Dodgy building contractors have always enjoyed a fruitful relationship with our local councils. Sometimes it's been out-and-out T Dan Smith (pic) corruption*, but more generally the problem has been our old friend the Simple Shopper.
Today, the Office of Fair Trading (OFT) announced the outcome of its long-running enquiry into bid rigging among contractors supplying councils and other public sector customers. It has fined "a total of 103 firms £129.5m for colluding with competitors on building contracts", mainly via a practice known as "cover pricing".

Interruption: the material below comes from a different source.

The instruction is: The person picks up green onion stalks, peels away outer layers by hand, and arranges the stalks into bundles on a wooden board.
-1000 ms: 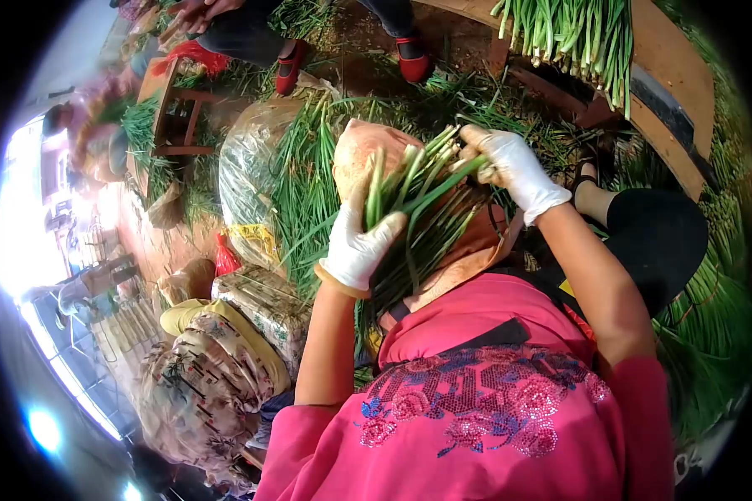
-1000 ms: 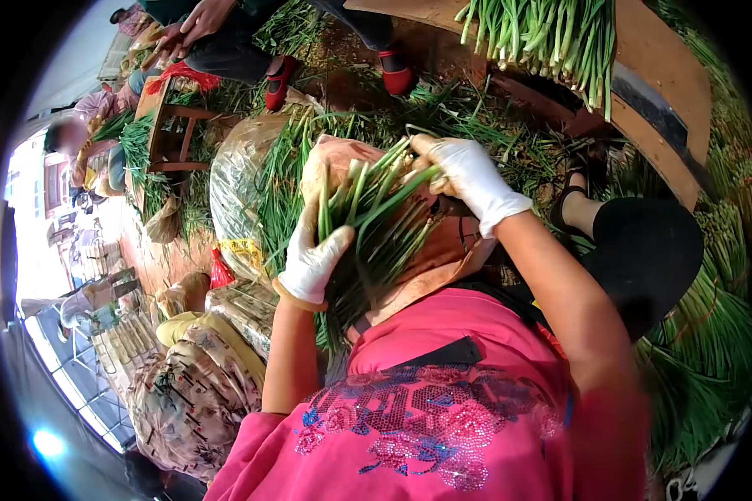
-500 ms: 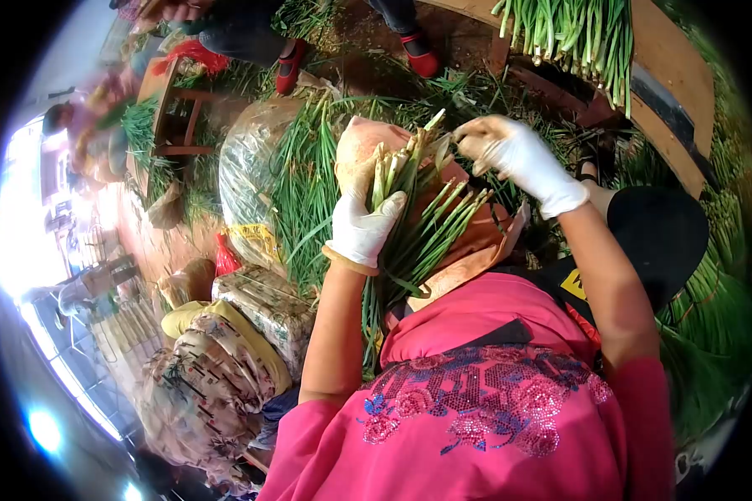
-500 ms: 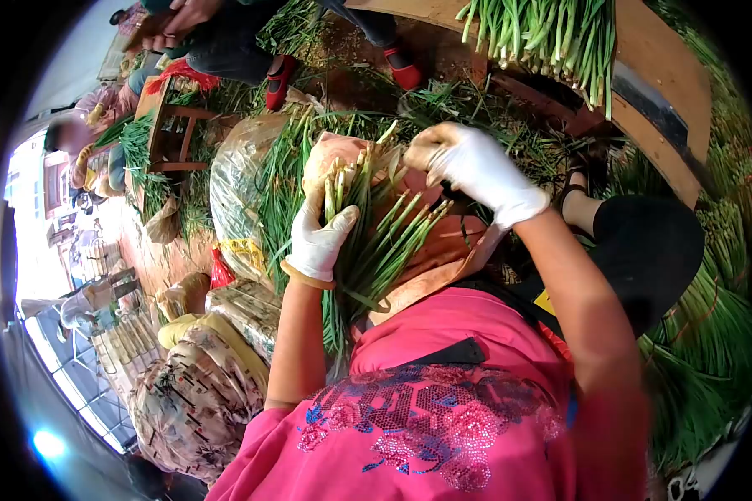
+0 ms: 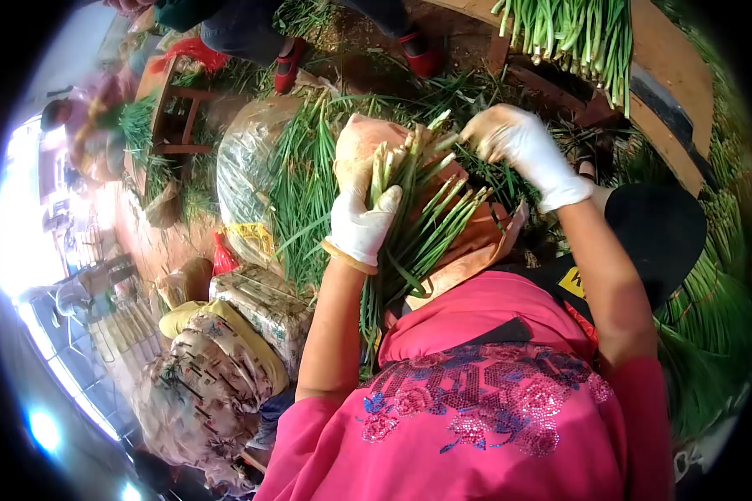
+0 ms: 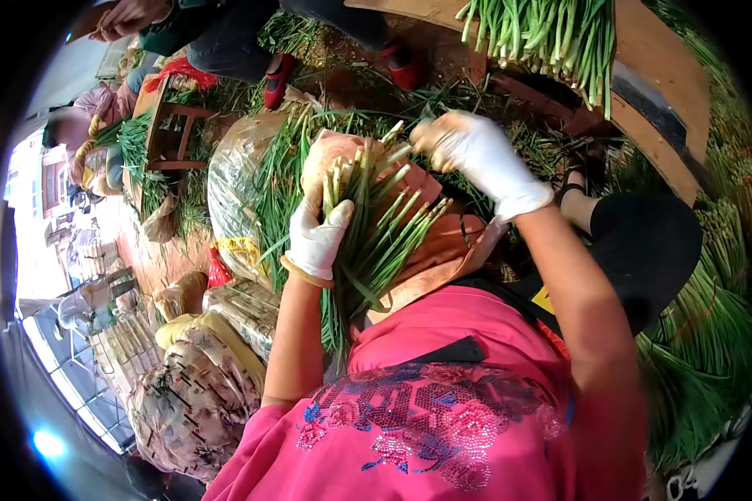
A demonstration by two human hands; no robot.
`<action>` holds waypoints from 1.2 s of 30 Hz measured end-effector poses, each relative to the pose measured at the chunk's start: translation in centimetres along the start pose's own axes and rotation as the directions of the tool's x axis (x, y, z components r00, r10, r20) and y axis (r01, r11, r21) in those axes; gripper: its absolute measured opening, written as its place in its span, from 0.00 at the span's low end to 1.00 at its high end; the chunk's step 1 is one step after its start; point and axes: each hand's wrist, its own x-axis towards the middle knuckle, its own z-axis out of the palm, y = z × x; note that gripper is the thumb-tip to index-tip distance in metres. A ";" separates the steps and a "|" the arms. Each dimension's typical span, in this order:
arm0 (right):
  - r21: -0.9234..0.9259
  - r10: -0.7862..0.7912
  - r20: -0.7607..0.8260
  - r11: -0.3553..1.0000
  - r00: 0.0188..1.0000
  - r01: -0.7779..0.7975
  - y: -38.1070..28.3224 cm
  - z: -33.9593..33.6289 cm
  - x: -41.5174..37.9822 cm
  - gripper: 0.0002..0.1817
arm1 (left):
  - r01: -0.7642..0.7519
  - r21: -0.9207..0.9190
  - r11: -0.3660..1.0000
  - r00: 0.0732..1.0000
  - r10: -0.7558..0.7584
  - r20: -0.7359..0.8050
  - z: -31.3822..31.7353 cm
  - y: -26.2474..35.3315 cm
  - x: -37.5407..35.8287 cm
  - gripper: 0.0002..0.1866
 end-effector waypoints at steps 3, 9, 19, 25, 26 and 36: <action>-0.011 0.101 -0.011 0.995 0.995 -0.101 2.3 3.5 0.7 0.09 | -0.248 0.478 0.843 0.969 0.202 0.145 -0.1 3.4 -0.3 0.47; 0.128 -0.304 -0.248 0.931 0.920 0.343 -2.0 0.8 0.1 0.05 | 0.084 -0.229 0.970 0.995 -0.093 -0.030 -1.7 0.8 -1.0 0.48; 0.348 -0.488 -0.180 0.781 0.854 0.519 -10.9 -9.9 -6.3 0.19 | 0.210 -0.587 0.782 0.958 -0.284 -0.034 -3.1 -1.7 0.9 0.31; -0.847 -0.110 0.322 0.411 0.940 0.338 -2.2 6.8 -2.0 0.15 | 0.230 -0.494 0.839 0.947 -0.310 -0.085 -2.4 -1.0 0.2 0.31; -0.877 -0.057 0.403 0.263 0.913 0.403 -0.5 8.1 -1.5 0.15 | 0.195 -0.445 0.874 0.958 -0.268 -0.106 -2.3 -0.8 -0.1 0.32; 0.033 0.263 0.450 0.950 0.853 -0.311 0.4 7.3 -1.8 0.04 | 0.168 -0.532 0.830 0.971 -0.233 -0.057 -1.6 -1.2 -2.9 0.39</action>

The fined companies include some very well known plc names, with big public sector contracts elsewhere - Balfour Beatty, Carillion, Kier, and a host of others (full list here). But despite the guilty verdicts, the fines are quite small, and none of the contractors has been blacklisted for future contracts.
We've blogged this enquiry before. As the OFT explained it then, cover pricing is:
"...where one or more bidders collude with a competitor during a tender process to obtain a price or prices which are intended to be too high to win the contract. The tendering authority, for example a local council or other customer, is not made aware of the contacts between bidders, leaving it with a false impression of the level of competition and this may result in it paying inflated prices."
It has long been a widespread practice, known to all in the industry. Indeed, when the Chartered Institute of Building asked over 1,000 insiders for their views on industry corruption, it got the following response on cover pricing:
Now, if you're Tescos wanting to build a new store, you know all about this. So you employ guys who've been round the loops a few times, and who know pretty well what the work ought to cost. And when you send out your tender invitations you only send them to contractors that you trust to give you kosher bids. And just to make sure, you might phone them up and say "on no account should you quote if you do not want the work, and if you take the piss you will never get a crack at another contract with us ever again; plus, we will dock you 50,000 points from your Tesco Clubcard, and we will break your legs".
But in publicsectorland it doesn't work like that. In publicsectorland the emphasis is on ticking boxes, not getting good value. And the Simple Shopper in charge of tenders knows he can tick the required boxes simply by publishing an RFP in the European Journal, ensuring he receives and files at least three tenders, and stopping himself accepting too many douceurs. Job done.
So although these contractors have been very naughty - and they certainly deserve more than their pretty derisory punishments - once again, the real culprit is the Shopper. As we've blogged so often, the Shopper is simply not up to being trusted with our money.
And how much have we taxpayers lost?
As per, we don't know. All we do know is that the OFT enquiry was looking at £3bn's worth of contracts. So you'd have to guess our losses run into hundreds of millions.
*Footnote Not everyone thinks T Dan Smith was A Very Bad Man, a man who not only brought disgrace to his native Newcastle, but also inflicted a concrete brutalist hell on its citizens. Oh, no. Even today, the BBC clearly admires the cut of Big Dan's Big Government jib and tells us: "Smith's legacy still lives on in the streets of Newcastle. Today T. Dan is as much admired for his vision as for his concrete achievements. Smith remains an old-style 'city father' whose visions are now being reclaimed by a younger generation." Hmm, yes... and while we're back on the BBC, you should check out Newsnight's Classic Interviews. They reckon they've got six classics, four with media celebs, and two with politicos. And the two with politicos? Yup, you guessed it - the Paxo repeated question "interviews" with Michael Howard (1997) and William Hague (2007?). Not that Pax has never subjected Labour or LibDem politicos to such treatment. Oh no, no, no... there was that time when he... er... ummm... well, there was definitely that other time when... ahhh... well, last night he did humiliate poor old Vince over his half-baked "mansion tax". But then again, now that the entire world has started to scrutinise Vince's pronouncements properly and found them wanting, the poor chap has suddenly aged 20 years. Last night he looked like a confused old man at a bus stop being terrorised by a yob.